Diverse Aziatische landen zetten een arsenaal aan digitale middelen in tegen de verspreiding van het coronavirus. Sommige overheden doen dit door elke stap van hun burgers in de gaten te houden, andere doen hun best om rekening te houden met de privacy. Wat werkt? En wat staat Nederland te wachten als ook hier een corona-app wordt gelanceerd?
Hoewel Singapore aanvankelijk de grootste brandhaard was van COVID-19 buiten China, bleef het aantal besmettingen steken op amper 1.500. Er stierven slechts zes van de 5,7 miljoen inwoners. Dat is te danken aan digitaal speurwerk en snelle isolatie van de besmette personen.
Meteen na de uitbraak werden bezoekers uit China tegengehouden en getest, onder meer door op de luchthaven hun temperatuur te meten. En Singapore zette 140 contact tracers in: functionarissen die in samenwerking met de politie de gangen van besmette personen precies nagaan en degenen opsporen die mogelijk zijn geïnfecteerd.

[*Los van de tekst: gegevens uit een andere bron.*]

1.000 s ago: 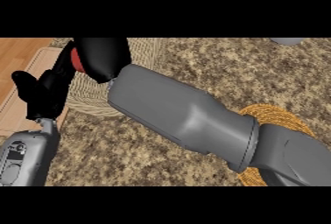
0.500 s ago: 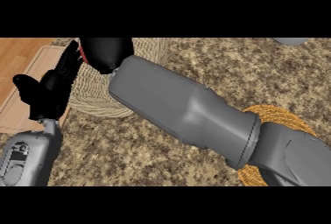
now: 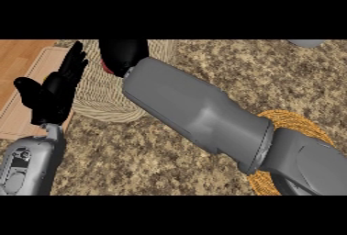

In Singapore is de traceerapp niet verplicht, vanwege de privacy
De meeste aandacht krijgt de traceerapp die is ontwikkeld door de overheid in Singapore, TraceTogether. Deze app staat model voor veel Europese digitale initiatieven en maakt via bluetooth voortdurend contact met andere gebruikers van de app. Als wordt vastgesteld dat een app-gebruiker is besmet met het virus, worden diens contactgegevens doorgespeeld naar de contact tracers. Die informeren vervolgens de mensen die blijkens de app in contact zijn geweest met de geïnfecteerde persoon. De autoriteiten hebben het, met het oog op de privacy, niet verplicht gesteld om de app te downloaden.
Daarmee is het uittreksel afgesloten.